Where the records hold the string "outline", show the whole line it sits on.
┌──
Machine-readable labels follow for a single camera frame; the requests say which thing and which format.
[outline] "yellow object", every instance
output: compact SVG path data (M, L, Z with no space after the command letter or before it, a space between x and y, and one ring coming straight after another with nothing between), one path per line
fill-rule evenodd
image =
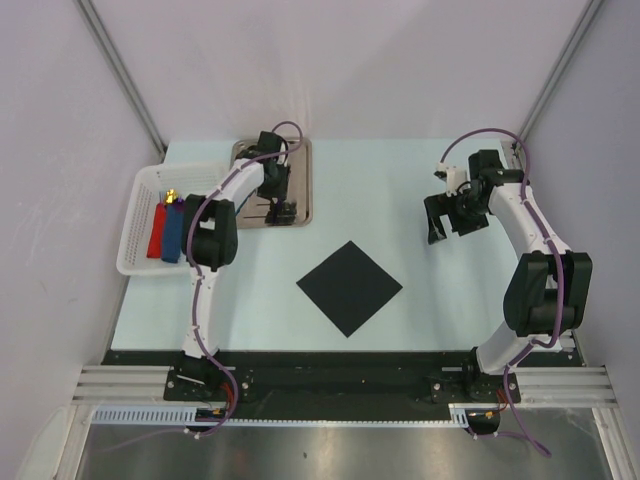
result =
M173 188L171 190L169 190L167 192L167 195L164 197L164 203L167 205L171 205L173 202L175 202L178 198L180 198L180 195L178 195L178 192L176 192Z

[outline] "black bracket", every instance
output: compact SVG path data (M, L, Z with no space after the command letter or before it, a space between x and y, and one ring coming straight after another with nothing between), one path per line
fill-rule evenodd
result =
M298 213L296 202L274 202L269 203L269 213L264 219L267 225L293 225Z
M223 380L224 373L209 360L182 352L167 374L162 398L169 402L216 400Z
M189 195L184 202L182 224L182 252L187 253L187 237L196 212L205 201L204 195ZM202 228L200 222L215 219L213 229ZM193 233L191 254L198 265L210 267L212 271L233 262L238 251L238 227L236 210L229 200L211 201L200 218Z
M465 410L469 428L478 435L492 435L500 427L500 412L492 410Z
M489 226L486 215L462 215L458 209L458 201L458 197L448 197L444 193L432 195L424 199L424 206L427 210L427 220L429 222L429 234L427 237L429 245L433 245L447 238L444 225L442 224L442 220L440 220L440 217L444 215L449 217L451 230L457 232L461 237Z
M497 403L498 390L504 390L502 375L482 373L476 350L471 350L461 369L429 378L433 403ZM509 374L508 385L513 402L520 403L520 389L514 373Z

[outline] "black motor joint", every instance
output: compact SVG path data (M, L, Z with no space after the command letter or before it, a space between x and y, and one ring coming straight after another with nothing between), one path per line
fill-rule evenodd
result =
M288 150L289 144L280 135L273 132L260 132L258 143L241 151L236 158L252 159L263 155L279 153L283 150L283 146L284 150ZM260 160L264 168L264 182L256 192L260 198L269 201L273 201L274 199L284 201L287 198L291 167L284 163L278 163L279 158L280 155Z
M461 190L456 198L456 210L460 216L482 217L489 213L489 195L482 179L471 180L468 187Z

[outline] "metal tray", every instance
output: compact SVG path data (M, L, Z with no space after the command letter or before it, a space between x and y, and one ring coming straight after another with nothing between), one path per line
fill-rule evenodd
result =
M297 138L287 138L289 146L298 142ZM245 148L255 145L257 138L241 140L237 142L231 150L231 164L236 155ZM259 198L255 193L249 197L244 206L240 209L236 217L238 228L263 228L263 227L302 227L307 225L312 218L313 202L311 188L311 162L312 162L311 141L307 138L302 140L302 147L289 155L291 164L291 176L289 177L289 188L287 190L286 202L295 202L297 212L292 224L273 225L265 221L269 213L269 202Z

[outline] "metal floor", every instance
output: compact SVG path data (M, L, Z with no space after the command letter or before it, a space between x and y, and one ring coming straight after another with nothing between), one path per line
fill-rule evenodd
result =
M150 427L94 426L79 480L610 479L591 411L522 413L553 452L460 429L228 427L195 441L169 433L109 453ZM501 430L516 430L506 414Z

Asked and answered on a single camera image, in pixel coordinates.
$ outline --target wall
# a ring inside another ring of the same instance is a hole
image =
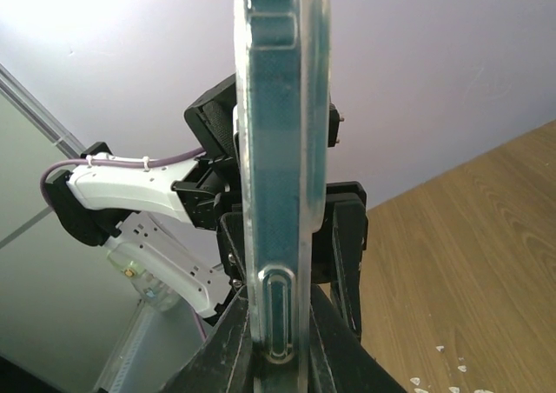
└──
▸ **Task output**:
[outline] "yellow object", every instance
[outline] "black bracket", every instance
[outline] "black motor joint", every instance
[outline] "metal tray", every instance
[outline] "metal floor", every instance
$ outline --target wall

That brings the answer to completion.